Purple Travel

[June 5 2015]

A visit to the Instituto Superior de Arte, Havana

Once upon a time, there was an exclusive Country Club Park in Havana. After the Revolution, in January 1961, Fidel Castro and Che Guevara, having finished a golf game, dreamt about this Country Club as an incredible complex of tuition-free art schools, highly experimental and conceptually advanced to serve the creation of a “new culture” for the “new man”. That’s how the ISA – Instituto Superior de Arte – was born. To realize such dream, three young and very talented architects were called: Ricardo Porro (Cuba, 1925 – 2014), Roberto Gottardi (Italy, 1927), Vittorio Garatti (Italy, 1927).
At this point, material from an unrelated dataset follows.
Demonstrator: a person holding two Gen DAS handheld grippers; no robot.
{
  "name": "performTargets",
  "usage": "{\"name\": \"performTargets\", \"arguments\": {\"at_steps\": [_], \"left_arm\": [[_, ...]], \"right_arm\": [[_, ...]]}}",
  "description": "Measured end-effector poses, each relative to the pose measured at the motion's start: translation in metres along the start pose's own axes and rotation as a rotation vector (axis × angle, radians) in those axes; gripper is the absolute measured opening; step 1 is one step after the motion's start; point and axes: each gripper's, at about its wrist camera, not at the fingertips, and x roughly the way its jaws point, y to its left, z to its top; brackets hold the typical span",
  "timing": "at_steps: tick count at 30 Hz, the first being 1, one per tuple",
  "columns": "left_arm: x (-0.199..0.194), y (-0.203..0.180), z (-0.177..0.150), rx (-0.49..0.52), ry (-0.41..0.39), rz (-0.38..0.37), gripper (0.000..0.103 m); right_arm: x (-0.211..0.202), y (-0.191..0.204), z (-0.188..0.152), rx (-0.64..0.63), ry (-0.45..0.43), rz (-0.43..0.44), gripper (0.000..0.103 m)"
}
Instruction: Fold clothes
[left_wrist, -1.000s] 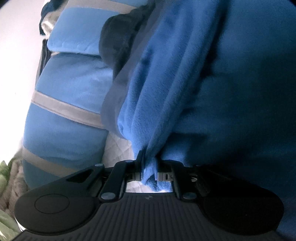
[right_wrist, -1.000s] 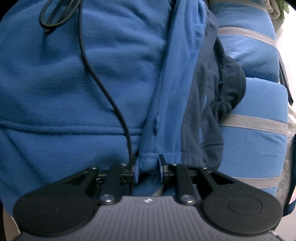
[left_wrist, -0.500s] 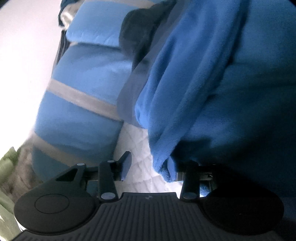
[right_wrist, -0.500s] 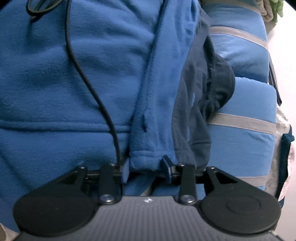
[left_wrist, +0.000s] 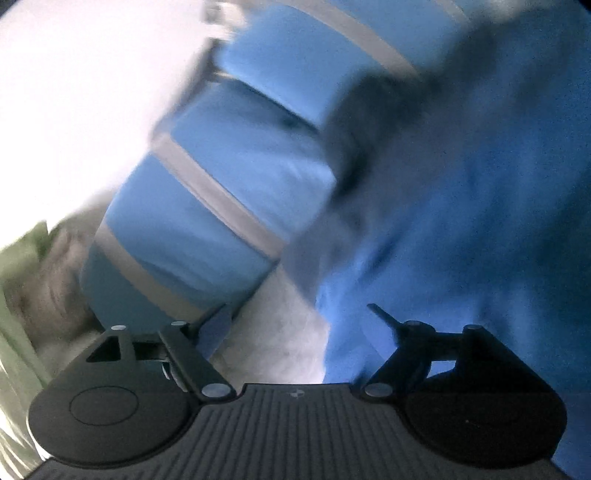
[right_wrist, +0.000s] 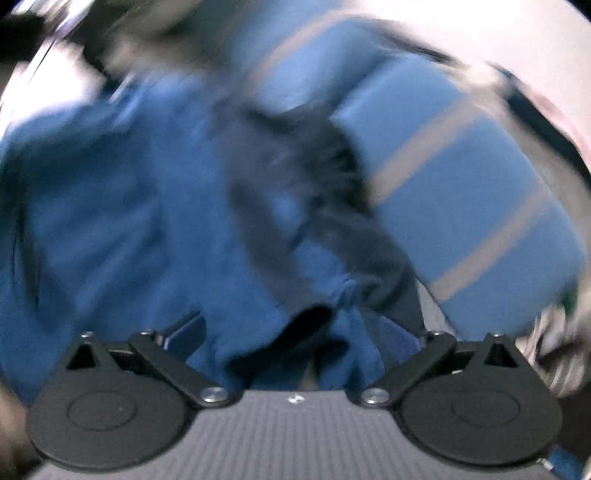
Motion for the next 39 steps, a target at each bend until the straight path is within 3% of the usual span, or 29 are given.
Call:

Immense Catalan vaults, thousands of bricks and a sky-high ambitious objective were the main elements of one of the most incredible architecture ever conceived. However, by the 1965, the Soviet-inspired functionalist forms became standard in Cuba. Thus, the Art Schools with its exuberant structure and the three architects were accused of being incompatible with the Cuban Revolution, and the entire project was decommissioned. Never fully completed, ISA was left abandoned and overgrown by the jungle until preservation efforts began in the first decade of the 21st Century. The ISA is currently being considered for inclusion on the World Heritage list of sites of “outstanding universal value” to the world.